The lack of hospital beds is also causing patient transfers and ambulance wait times to increase dangerously. CTV News reports that after a car crash on February 19, 2023 in Guelph, paramedics from neighbouring Waterloo were forced to respond from over 30 minutes away. In Wellington County, ambulances reported several hours-long transfer wait times [picture below]. This is in turn straining ambulance coverage, preventing paramedics from reaching others in a timely manner.
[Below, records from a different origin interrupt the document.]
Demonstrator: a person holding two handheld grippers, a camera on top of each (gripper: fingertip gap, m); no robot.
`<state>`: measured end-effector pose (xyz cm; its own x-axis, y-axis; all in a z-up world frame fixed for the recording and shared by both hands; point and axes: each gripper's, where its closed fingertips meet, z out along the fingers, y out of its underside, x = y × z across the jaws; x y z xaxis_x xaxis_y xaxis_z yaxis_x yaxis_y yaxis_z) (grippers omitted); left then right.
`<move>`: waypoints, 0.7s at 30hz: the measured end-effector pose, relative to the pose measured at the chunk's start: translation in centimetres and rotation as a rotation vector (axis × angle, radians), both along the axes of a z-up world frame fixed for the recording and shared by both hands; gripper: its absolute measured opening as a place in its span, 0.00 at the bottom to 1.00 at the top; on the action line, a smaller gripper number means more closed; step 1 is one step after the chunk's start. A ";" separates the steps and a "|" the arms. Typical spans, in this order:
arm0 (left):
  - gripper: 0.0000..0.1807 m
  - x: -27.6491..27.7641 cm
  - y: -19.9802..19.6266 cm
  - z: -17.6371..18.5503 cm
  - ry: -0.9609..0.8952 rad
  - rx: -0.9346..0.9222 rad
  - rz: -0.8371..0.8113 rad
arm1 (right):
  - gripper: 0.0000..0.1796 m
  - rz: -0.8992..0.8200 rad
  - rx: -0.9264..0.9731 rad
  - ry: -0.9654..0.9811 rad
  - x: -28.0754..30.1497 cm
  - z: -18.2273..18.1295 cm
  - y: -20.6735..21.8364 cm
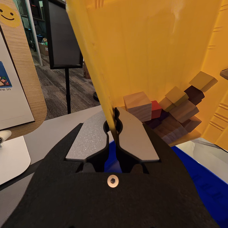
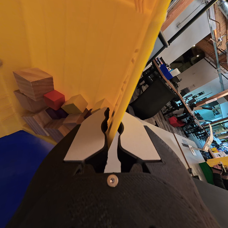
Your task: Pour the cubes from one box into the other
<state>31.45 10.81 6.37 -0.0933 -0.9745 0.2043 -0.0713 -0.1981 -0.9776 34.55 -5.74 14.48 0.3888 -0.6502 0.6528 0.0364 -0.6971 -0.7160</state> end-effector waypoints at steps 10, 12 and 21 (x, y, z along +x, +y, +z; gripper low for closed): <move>0.03 -0.4 0.1 0.3 -0.052 -0.010 0.003 | 0.06 0.015 0.001 -0.048 -0.7 0.6 0.2; 0.03 -0.4 0.1 0.3 -0.050 -0.003 0.005 | 0.06 0.016 0.005 -0.045 -0.7 0.4 0.2; 0.03 -0.5 0.1 0.1 -0.055 -0.016 0.007 | 0.06 0.020 0.001 -0.052 -0.8 0.5 0.2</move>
<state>30.94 10.88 6.45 -0.0983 -0.9718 0.2142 -0.0163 -0.2136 -0.9768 33.75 -5.51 14.97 0.3673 -0.6433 0.6718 0.0871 -0.6953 -0.7134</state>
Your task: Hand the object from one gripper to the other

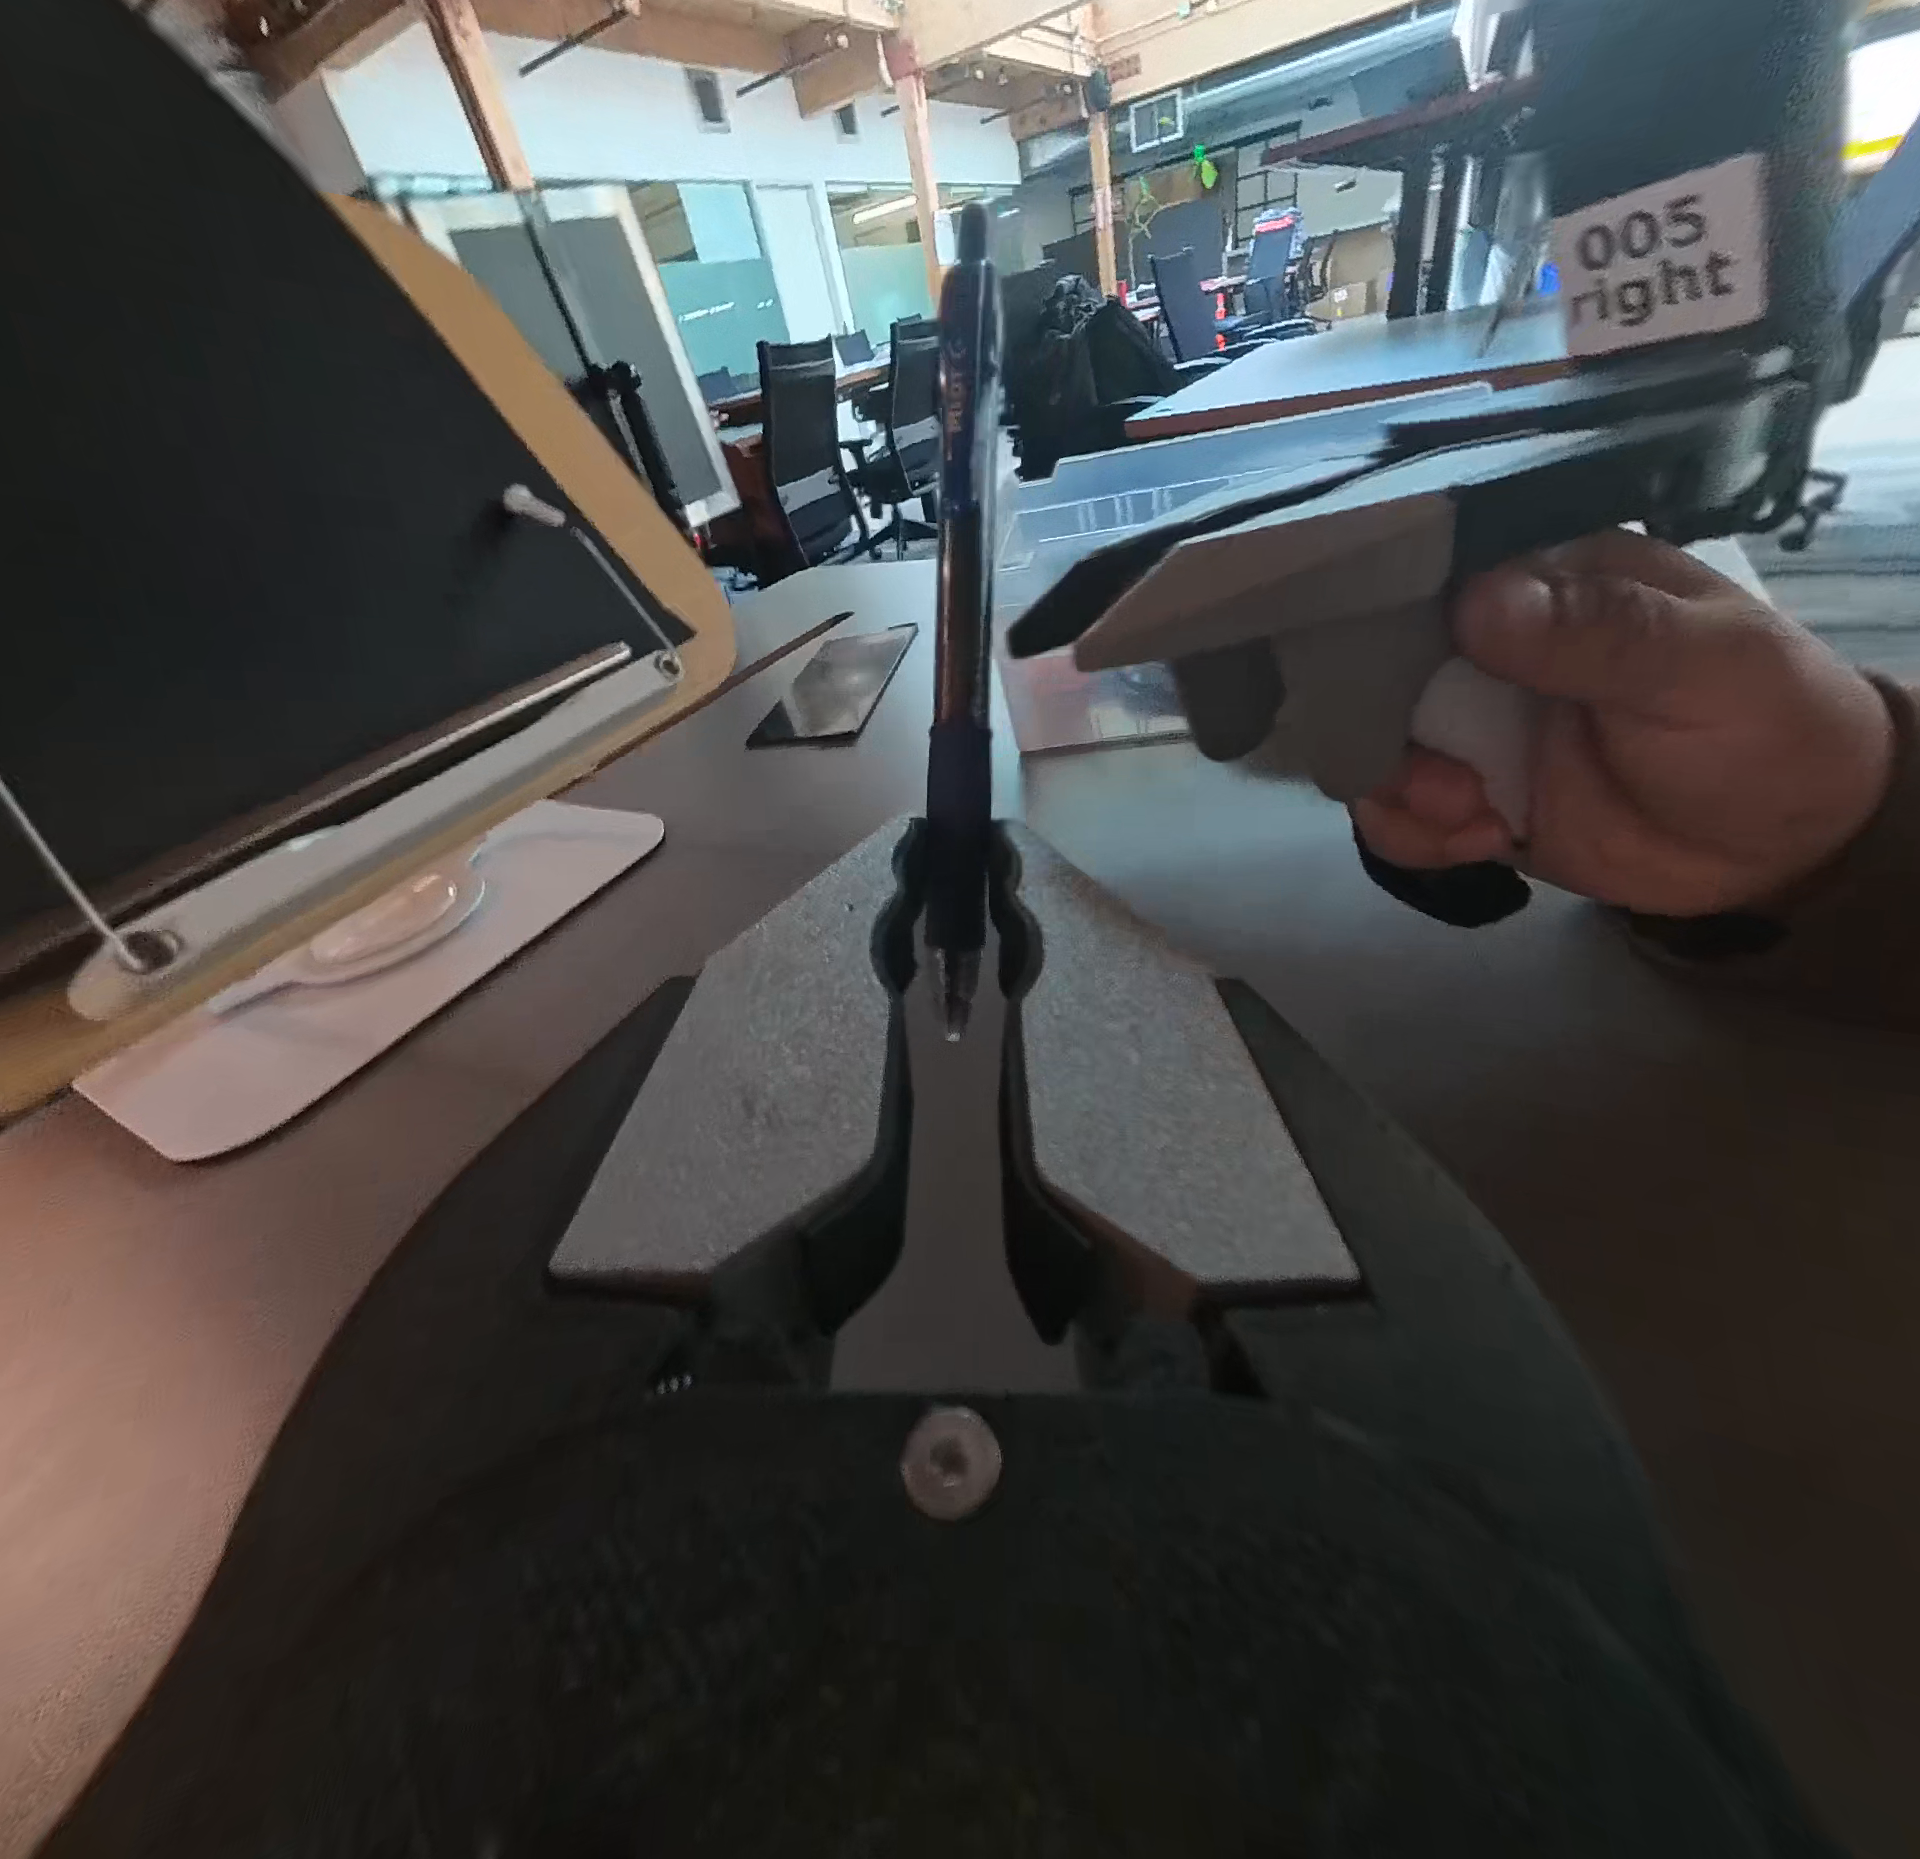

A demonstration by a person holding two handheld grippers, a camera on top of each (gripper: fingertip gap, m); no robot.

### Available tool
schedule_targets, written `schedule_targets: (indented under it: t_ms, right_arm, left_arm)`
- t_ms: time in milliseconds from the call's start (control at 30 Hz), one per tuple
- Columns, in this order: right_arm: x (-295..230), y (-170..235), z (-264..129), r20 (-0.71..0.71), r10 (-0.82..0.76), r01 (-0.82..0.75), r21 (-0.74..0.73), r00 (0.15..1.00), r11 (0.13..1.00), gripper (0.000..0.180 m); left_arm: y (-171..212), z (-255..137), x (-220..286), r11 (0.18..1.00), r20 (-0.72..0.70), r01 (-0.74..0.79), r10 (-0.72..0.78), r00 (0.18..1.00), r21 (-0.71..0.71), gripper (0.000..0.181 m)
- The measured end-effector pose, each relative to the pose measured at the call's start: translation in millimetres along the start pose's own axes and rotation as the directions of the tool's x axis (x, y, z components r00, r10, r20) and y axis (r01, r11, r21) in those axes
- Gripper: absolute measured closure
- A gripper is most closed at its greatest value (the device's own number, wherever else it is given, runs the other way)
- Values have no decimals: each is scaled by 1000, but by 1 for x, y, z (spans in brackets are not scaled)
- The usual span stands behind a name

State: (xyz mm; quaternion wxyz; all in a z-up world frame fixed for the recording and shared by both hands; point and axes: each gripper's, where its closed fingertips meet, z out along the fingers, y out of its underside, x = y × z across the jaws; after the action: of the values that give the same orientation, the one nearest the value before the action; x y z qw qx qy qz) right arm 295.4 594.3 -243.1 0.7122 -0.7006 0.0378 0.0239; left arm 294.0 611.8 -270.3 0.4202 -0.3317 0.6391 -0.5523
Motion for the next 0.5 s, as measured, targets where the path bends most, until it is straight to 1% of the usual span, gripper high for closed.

Issues exist outside of hospitals in Long Term Care facilities as well. Roebuck told North Star that Personal Support Workers in Long Term Care facilities get only six minutes to do baths. In the face of such inhumane conditions, Ontario Health Coalition, a network of over 500 grassroots community organizations representing across all of Ontario, are working to Protect Public Medicare for all.

Ontario Health Coalition (OHC) aims to involve more people in making Public Health policy decisions. Involving more of the public to determine important health policy is what OHC believes is needed in order to protect against the threat of cuts that cause patient experiences to worsen due to poor staffing, increased workload, and low wages.